The Czech family kept an eye on my boat as I went for a walk in the morning along a dirt track to Jala, a seaside town full of nothing but beach bars and restaurants boarded up for winter.
They kindly gave me a bowl of delicious pasta for lunch and filled my bottles with czech water, and then I was off. Thanks guys 🙂

Two things stick out from the paddle – beautiful beaches and ugly resort towns. Albania is changing fast. Concrete silos litter the landscape, dumper trucks racing about to complete futuristic looking towns. Futuristic as in what towns look like in those low budget movies where the planet earth is being destroyed around the year 2100. Not as in what architecture should or has to look like.






I made camp in a stunning little bay and slept like a baby, as I have for the last week, despite the presence of a strange light flashing on to the cliff, the source of which I never found.


The next day I decided to walk up to the top of the mountain ridge, which I thought would only take a couple of hours. A dried up river bed came out on the beach, and I followed it up the valley, scrambling up a deep gorge, wooded and cool, the rocks smoothed in to shutes and holes, which were a fun challenge to climb.

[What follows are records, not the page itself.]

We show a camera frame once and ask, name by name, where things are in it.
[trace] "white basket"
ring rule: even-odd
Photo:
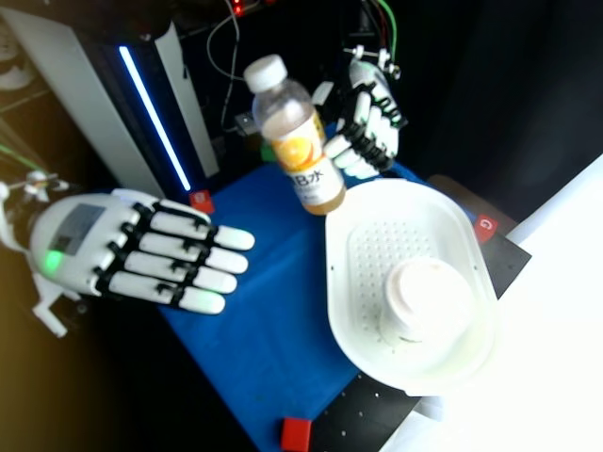
[[[361,184],[327,217],[326,242],[329,322],[362,371],[409,395],[438,396],[483,364],[495,339],[497,298],[471,222],[455,202],[401,179]],[[418,256],[447,262],[473,292],[474,320],[448,347],[391,347],[379,332],[386,275]]]

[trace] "green object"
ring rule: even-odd
[[[262,147],[260,148],[260,154],[262,155],[263,162],[276,162],[276,155],[274,155],[274,150],[272,146],[269,145],[266,141],[262,143]]]
[[[46,254],[46,259],[44,260],[44,270],[46,270],[46,272],[50,275],[55,274],[62,260],[62,252],[56,250],[48,251],[48,254]]]
[[[392,59],[396,58],[396,46],[398,45],[398,24],[396,24],[396,16],[392,8],[387,5],[385,0],[377,0],[379,4],[385,9],[385,12],[389,16],[389,21],[392,23]]]
[[[8,155],[9,157],[14,158],[19,163],[21,163],[22,165],[25,165],[26,167],[28,167],[32,170],[38,170],[43,173],[46,172],[46,170],[44,168],[42,168],[40,165],[38,165],[37,163],[32,162],[28,158],[25,158],[22,155],[20,155],[19,153],[15,153],[11,148],[8,148],[7,146],[5,146],[2,143],[0,143],[0,153],[4,153],[4,154]]]

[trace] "red cube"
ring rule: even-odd
[[[312,421],[286,417],[283,421],[281,448],[286,452],[308,452]]]

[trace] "bright white floor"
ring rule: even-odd
[[[603,451],[603,156],[509,238],[532,259],[498,302],[490,361],[382,452]]]

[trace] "green light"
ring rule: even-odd
[[[63,260],[63,253],[60,251],[52,250],[46,254],[46,260],[44,261],[44,268],[46,272],[51,275],[57,271],[60,266],[60,261]]]

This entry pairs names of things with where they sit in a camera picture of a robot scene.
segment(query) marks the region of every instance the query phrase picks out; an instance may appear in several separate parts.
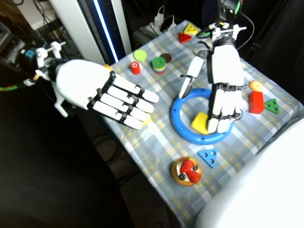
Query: dark floor
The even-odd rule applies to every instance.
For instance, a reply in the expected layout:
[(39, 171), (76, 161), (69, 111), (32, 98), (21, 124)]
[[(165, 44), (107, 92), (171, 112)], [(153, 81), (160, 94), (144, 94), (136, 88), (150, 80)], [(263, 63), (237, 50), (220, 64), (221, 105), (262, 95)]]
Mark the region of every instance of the dark floor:
[[(80, 110), (78, 116), (89, 137), (105, 132), (105, 129), (98, 126), (87, 112)], [(102, 138), (101, 136), (94, 140), (93, 144)], [(113, 140), (96, 145), (97, 151), (105, 161), (112, 156), (114, 147)], [(138, 168), (122, 149), (118, 159), (110, 165), (110, 169), (116, 179), (119, 179)], [(136, 228), (170, 228), (166, 205), (143, 174), (135, 175), (120, 190)]]

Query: robotic hand
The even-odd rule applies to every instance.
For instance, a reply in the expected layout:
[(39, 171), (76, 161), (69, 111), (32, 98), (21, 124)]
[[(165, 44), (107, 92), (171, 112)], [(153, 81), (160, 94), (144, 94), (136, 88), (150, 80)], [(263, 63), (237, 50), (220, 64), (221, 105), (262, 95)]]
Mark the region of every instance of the robotic hand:
[[(134, 129), (141, 129), (154, 111), (157, 94), (142, 89), (114, 71), (90, 61), (61, 58), (61, 45), (36, 50), (38, 70), (36, 74), (50, 80), (57, 97), (55, 108), (64, 116), (68, 114), (61, 106), (64, 100), (86, 110), (95, 110)], [(54, 58), (47, 58), (52, 50)]]
[[(210, 133), (215, 131), (223, 133), (230, 124), (242, 116), (242, 92), (244, 76), (235, 42), (239, 31), (246, 27), (229, 25), (227, 23), (212, 24), (213, 53), (211, 58), (212, 95), (209, 101), (209, 119), (207, 129)], [(179, 98), (185, 98), (192, 87), (193, 80), (197, 78), (208, 51), (200, 51), (190, 63)]]

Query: red spool
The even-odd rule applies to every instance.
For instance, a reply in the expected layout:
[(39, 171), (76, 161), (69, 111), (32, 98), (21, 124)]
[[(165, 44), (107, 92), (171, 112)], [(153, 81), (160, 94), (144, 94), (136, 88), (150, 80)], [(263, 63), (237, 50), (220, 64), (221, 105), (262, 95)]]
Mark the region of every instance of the red spool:
[(141, 69), (139, 68), (139, 63), (138, 62), (132, 62), (130, 64), (130, 69), (133, 74), (137, 75), (141, 72)]

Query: red triangle block
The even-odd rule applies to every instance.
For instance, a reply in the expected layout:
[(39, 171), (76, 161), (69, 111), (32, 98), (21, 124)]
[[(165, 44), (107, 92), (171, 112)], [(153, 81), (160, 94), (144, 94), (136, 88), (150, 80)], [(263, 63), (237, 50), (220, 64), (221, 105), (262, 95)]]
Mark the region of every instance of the red triangle block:
[(187, 41), (191, 40), (192, 39), (192, 36), (189, 36), (187, 34), (184, 34), (184, 33), (179, 33), (179, 37), (180, 37), (180, 43), (186, 43)]

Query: blueberry
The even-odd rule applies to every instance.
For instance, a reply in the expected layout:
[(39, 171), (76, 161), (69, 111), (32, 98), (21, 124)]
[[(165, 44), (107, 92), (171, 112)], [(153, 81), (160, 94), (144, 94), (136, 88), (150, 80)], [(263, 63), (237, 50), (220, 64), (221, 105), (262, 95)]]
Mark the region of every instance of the blueberry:
[(186, 175), (183, 174), (183, 173), (181, 173), (181, 174), (180, 174), (180, 179), (183, 181), (184, 179), (186, 179)]

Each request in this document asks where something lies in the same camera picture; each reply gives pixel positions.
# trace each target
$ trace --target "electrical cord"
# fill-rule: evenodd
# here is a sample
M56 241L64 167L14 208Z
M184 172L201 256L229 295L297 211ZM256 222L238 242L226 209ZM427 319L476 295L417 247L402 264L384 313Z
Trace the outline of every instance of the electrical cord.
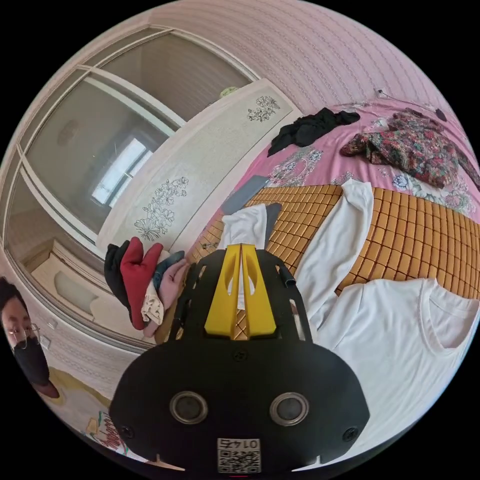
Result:
M425 108L424 106L419 105L418 103L413 103L412 101L399 100L398 98L394 98L393 96L390 96L390 95L388 95L387 93L385 93L381 88L379 88L379 89L376 90L376 91L377 91L377 93L382 94L382 95L385 95L385 96L388 97L389 99L396 100L397 102L404 102L404 103L406 103L406 104L414 105L415 107L420 107L421 109L424 109L424 108ZM445 114L444 114L439 108L437 108L437 109L435 110L435 115L436 115L440 120L443 120L444 122L447 121L447 117L445 116Z

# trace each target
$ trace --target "yellow part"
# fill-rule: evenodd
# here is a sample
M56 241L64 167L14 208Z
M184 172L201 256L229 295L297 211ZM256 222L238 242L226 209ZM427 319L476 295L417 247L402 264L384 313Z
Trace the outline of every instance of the yellow part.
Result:
M209 335L220 335L234 339L239 299L239 277L241 245L229 245L221 266L220 277L205 322L205 331ZM231 293L229 284L232 281Z
M250 339L259 335L271 335L275 332L276 323L264 277L260 270L255 245L242 244L241 265L245 297L246 336ZM249 278L255 289L253 293L250 293Z

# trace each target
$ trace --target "wall socket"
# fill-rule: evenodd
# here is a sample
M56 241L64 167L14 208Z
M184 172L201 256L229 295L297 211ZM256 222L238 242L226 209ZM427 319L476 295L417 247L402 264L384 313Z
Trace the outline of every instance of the wall socket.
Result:
M375 87L375 96L379 99L386 99L388 98L387 95L389 94L387 92L387 89L384 86L376 86Z

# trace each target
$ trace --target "pile of clothes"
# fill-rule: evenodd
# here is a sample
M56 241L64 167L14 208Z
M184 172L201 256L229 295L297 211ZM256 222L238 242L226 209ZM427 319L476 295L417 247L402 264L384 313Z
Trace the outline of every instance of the pile of clothes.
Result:
M165 312L177 299L189 264L185 252L170 255L155 243L144 255L141 240L134 236L121 246L108 245L104 263L105 281L128 310L131 324L151 338L162 324Z
M387 124L387 131L358 133L340 153L363 154L372 164L391 165L441 189L457 179L461 166L480 190L480 175L457 145L442 135L444 127L436 120L405 108Z

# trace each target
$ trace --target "gray cloth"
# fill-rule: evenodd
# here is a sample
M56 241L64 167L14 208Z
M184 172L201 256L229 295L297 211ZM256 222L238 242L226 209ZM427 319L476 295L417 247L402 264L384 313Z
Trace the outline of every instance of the gray cloth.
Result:
M221 211L224 215L233 215L238 212L266 185L268 180L267 176L254 175L223 202Z
M265 228L265 248L269 244L270 237L274 231L275 223L280 215L282 210L281 203L272 203L271 205L266 205L266 228Z

I then hiked up the side of the hill across striations of sharp rocks and prickly vegetation, the beautiful barren landscape revealing itself in the morning sunshine.

Nearing the top, a shepherd was walking down the hill, pausing often to survey the landscape, walking like he could keep walking forever, not breaking a sweat. Emilio, a guy at the rainbow gathering, had spoken about this – conserving energy until you need it, and then delivering it with focused intensity, like a kung-foo master breaking a brick with one chop. Emilio walked like this, and I’d noticed it, there was a certain way he carried himself. He may of been conserving energy, but he radiated it too, and this shepherd was just the same.
He saw me, but looked right through me, and kept walking down the hill. Behind him lumbered three beastly dogs, more like bears than wolves. Two had white coats, one brown. They hadn’t sensed me yet, but as I shifted my foot, a rock clinked like a couple of plates, and they charged towards me, barking ferociously. I walked away briskly, convinced these dogs were going to tear me apart right here. It could happen, no one would care here in Albania. I felt a rush of anger – he should control those bloody dogs. But no, actually this is the land of the shepherd, I’ve no right to be here. All the same, I’d come this far, I wanted to reach the summit. The dogs lumbered off and I tentatively started back up to the ridge, wary of the sound of bells, because that meant dogs were near. The other side of the peninsula layout below me, where I’d be paddling tomorrow or sometime soon.


The mountains were full of hidden valleys and gorges, and nestled in one of them was a group of stone houses, smoke rising from their chimneys, a man on a pony making his way up the hill.
Oh to live up here! I imagined the little children growing up knowing nothing but this valley, but knowing every rock and tree, every cave and crag like the back of their hand. Waking up under a thick blanket in a warm, smoky hut and heading off up the hill with their loyal dogs to care for the flock.
I headed back in to the gorge, the obstacle course that was fun on the way up had lost its appeal now, and it seemed to never end. The sun was dipping by the time I got back, and I felt exhausted and dehydrated, a much longer day than I’d planned.